- [Your goal] Repeat each entry word for word. Leave any images out of the copy.

- [Data]
*** Block opens ***

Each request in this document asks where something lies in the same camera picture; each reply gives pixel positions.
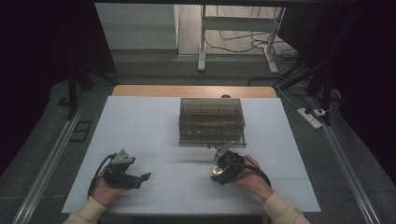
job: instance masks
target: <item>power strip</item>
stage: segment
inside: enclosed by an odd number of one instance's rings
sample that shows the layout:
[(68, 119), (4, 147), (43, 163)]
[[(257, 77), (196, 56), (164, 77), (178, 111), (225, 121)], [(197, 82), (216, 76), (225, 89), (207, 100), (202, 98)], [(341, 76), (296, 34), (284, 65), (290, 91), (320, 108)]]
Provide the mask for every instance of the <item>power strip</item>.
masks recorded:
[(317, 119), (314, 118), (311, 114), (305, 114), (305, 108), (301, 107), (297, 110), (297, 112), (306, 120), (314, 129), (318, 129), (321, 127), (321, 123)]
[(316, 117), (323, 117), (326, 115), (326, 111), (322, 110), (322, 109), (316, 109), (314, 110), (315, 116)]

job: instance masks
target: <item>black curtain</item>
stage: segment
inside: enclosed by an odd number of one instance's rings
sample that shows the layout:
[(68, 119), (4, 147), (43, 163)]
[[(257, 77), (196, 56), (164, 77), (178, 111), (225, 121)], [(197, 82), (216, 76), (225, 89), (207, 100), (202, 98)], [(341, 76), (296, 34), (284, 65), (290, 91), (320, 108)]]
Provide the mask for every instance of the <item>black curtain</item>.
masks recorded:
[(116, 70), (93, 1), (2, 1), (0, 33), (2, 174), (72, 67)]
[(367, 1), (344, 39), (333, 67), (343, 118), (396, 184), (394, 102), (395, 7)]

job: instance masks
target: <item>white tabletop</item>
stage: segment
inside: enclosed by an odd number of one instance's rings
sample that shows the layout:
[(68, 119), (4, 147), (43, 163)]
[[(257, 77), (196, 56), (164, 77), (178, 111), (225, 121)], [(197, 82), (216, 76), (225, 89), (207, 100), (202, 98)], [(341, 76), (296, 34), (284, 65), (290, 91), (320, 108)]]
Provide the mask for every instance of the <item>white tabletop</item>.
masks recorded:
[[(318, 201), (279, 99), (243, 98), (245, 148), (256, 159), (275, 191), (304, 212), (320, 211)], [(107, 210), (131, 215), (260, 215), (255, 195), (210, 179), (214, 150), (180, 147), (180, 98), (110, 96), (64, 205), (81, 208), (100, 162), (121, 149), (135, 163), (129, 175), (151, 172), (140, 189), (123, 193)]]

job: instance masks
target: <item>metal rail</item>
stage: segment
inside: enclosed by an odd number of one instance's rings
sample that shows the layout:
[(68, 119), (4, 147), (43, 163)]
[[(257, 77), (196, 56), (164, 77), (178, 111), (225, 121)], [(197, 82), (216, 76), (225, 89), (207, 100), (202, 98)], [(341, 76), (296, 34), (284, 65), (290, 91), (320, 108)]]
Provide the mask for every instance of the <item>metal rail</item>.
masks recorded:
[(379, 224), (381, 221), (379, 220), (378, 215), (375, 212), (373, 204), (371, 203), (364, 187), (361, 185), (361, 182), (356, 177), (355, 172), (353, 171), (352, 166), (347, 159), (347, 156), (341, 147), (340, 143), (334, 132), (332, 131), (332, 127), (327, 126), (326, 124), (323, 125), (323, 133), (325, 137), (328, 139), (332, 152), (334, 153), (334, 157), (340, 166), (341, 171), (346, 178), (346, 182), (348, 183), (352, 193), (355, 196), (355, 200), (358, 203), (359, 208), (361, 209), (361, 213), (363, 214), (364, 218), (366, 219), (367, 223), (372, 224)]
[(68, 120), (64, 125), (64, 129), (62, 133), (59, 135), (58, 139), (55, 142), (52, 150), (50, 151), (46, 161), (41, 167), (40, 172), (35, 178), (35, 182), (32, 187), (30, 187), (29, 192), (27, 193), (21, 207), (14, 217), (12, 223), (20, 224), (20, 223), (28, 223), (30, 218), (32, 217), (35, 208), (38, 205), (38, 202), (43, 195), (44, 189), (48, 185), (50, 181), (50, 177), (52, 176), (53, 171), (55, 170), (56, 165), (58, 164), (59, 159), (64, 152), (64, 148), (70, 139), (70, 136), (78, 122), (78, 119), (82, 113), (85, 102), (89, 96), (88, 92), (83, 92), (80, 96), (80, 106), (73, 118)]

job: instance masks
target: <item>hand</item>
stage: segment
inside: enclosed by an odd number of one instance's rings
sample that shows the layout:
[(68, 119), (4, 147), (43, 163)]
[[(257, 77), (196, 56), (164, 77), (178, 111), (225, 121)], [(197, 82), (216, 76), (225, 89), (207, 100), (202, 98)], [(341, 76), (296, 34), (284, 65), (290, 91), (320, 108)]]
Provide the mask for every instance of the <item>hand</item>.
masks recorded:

*** Block closes ***

- [Task output]
Each request in this document asks where something lies in the same camera picture; each reply gives pixel positions.
job: instance masks
target: <item>power strip</item>
stage: segment
inside: enclosed by an odd number of one instance's rings
sample that shows the layout:
[(68, 119), (4, 147), (43, 163)]
[[(257, 77), (196, 56), (164, 77), (178, 111), (225, 121)], [(197, 82), (216, 76), (225, 89), (207, 100), (202, 98)], [(341, 76), (296, 34), (284, 65), (290, 91), (320, 108)]]
Provide the mask for every instance of the <item>power strip</item>.
masks recorded:
[(317, 119), (314, 118), (311, 114), (305, 114), (305, 108), (301, 107), (297, 110), (297, 112), (306, 120), (314, 129), (318, 129), (321, 127), (321, 123)]
[(316, 117), (323, 117), (326, 115), (326, 111), (322, 110), (322, 109), (316, 109), (314, 110), (315, 116)]

job: instance masks
target: <item>black curtain</item>
stage: segment
inside: enclosed by an odd number of one instance's rings
sample that shows the layout:
[(68, 119), (4, 147), (43, 163)]
[[(257, 77), (196, 56), (164, 77), (178, 111), (225, 121)], [(197, 82), (216, 76), (225, 89), (207, 100), (202, 98)], [(341, 76), (296, 34), (284, 65), (290, 91), (320, 108)]]
Provide the mask for every instance of the <item>black curtain</item>.
masks recorded:
[(116, 70), (93, 1), (2, 1), (0, 33), (2, 174), (72, 67)]
[(367, 1), (344, 39), (333, 67), (343, 118), (396, 184), (394, 102), (395, 7)]

job: instance masks
target: <item>white tabletop</item>
stage: segment
inside: enclosed by an odd number of one instance's rings
sample that shows the layout:
[(68, 119), (4, 147), (43, 163)]
[[(257, 77), (196, 56), (164, 77), (178, 111), (225, 121)], [(197, 82), (216, 76), (225, 89), (207, 100), (202, 98)], [(341, 76), (296, 34), (284, 65), (290, 91), (320, 108)]]
Provide the mask for every instance of the <item>white tabletop</item>.
masks recorded:
[[(318, 201), (279, 99), (243, 98), (245, 148), (256, 159), (275, 191), (304, 212), (320, 211)], [(107, 210), (131, 215), (260, 215), (255, 195), (210, 179), (214, 150), (180, 147), (180, 98), (110, 96), (64, 205), (81, 208), (100, 162), (121, 149), (135, 163), (129, 175), (151, 172), (140, 189), (123, 193)]]

job: instance masks
target: <item>metal rail</item>
stage: segment
inside: enclosed by an odd number of one instance's rings
sample that shows the layout:
[(68, 119), (4, 147), (43, 163)]
[[(257, 77), (196, 56), (164, 77), (178, 111), (225, 121)], [(197, 82), (216, 76), (225, 89), (207, 100), (202, 98)], [(341, 76), (296, 34), (284, 65), (290, 91), (320, 108)]]
Provide the mask for every instance of the <item>metal rail</item>.
masks recorded:
[(379, 224), (381, 221), (379, 220), (378, 215), (375, 212), (373, 204), (371, 203), (364, 187), (361, 185), (361, 182), (356, 177), (355, 172), (353, 171), (352, 166), (347, 159), (347, 156), (341, 147), (340, 143), (334, 132), (332, 131), (332, 127), (327, 126), (326, 124), (323, 125), (323, 133), (325, 137), (328, 139), (332, 152), (334, 153), (334, 157), (340, 166), (341, 171), (346, 178), (346, 182), (348, 183), (352, 193), (355, 196), (355, 200), (358, 203), (359, 208), (361, 209), (361, 213), (363, 214), (364, 218), (366, 219), (367, 223), (372, 224)]
[(68, 120), (64, 125), (64, 129), (62, 133), (59, 135), (58, 139), (55, 142), (52, 150), (50, 151), (46, 161), (41, 167), (40, 172), (35, 178), (35, 182), (32, 187), (30, 187), (29, 192), (27, 193), (21, 207), (14, 217), (12, 223), (20, 224), (20, 223), (28, 223), (30, 218), (32, 217), (35, 208), (38, 205), (38, 202), (43, 195), (44, 189), (48, 185), (50, 181), (50, 177), (52, 176), (53, 171), (55, 170), (56, 165), (58, 164), (59, 159), (64, 152), (64, 148), (70, 139), (70, 136), (78, 122), (78, 119), (82, 113), (85, 102), (89, 96), (88, 92), (83, 92), (80, 96), (80, 106), (73, 118)]

job: instance masks
target: <item>hand</item>
stage: segment
inside: enclosed by an odd number of one instance's rings
sample that shows the layout:
[(68, 119), (4, 147), (43, 163)]
[[(257, 77), (196, 56), (164, 77), (178, 111), (225, 121)], [(197, 82), (216, 76), (225, 89), (207, 100), (202, 98)], [(341, 76), (296, 34), (284, 65), (290, 91), (320, 108)]]
Provide the mask for every instance of the <item>hand</item>.
masks recorded:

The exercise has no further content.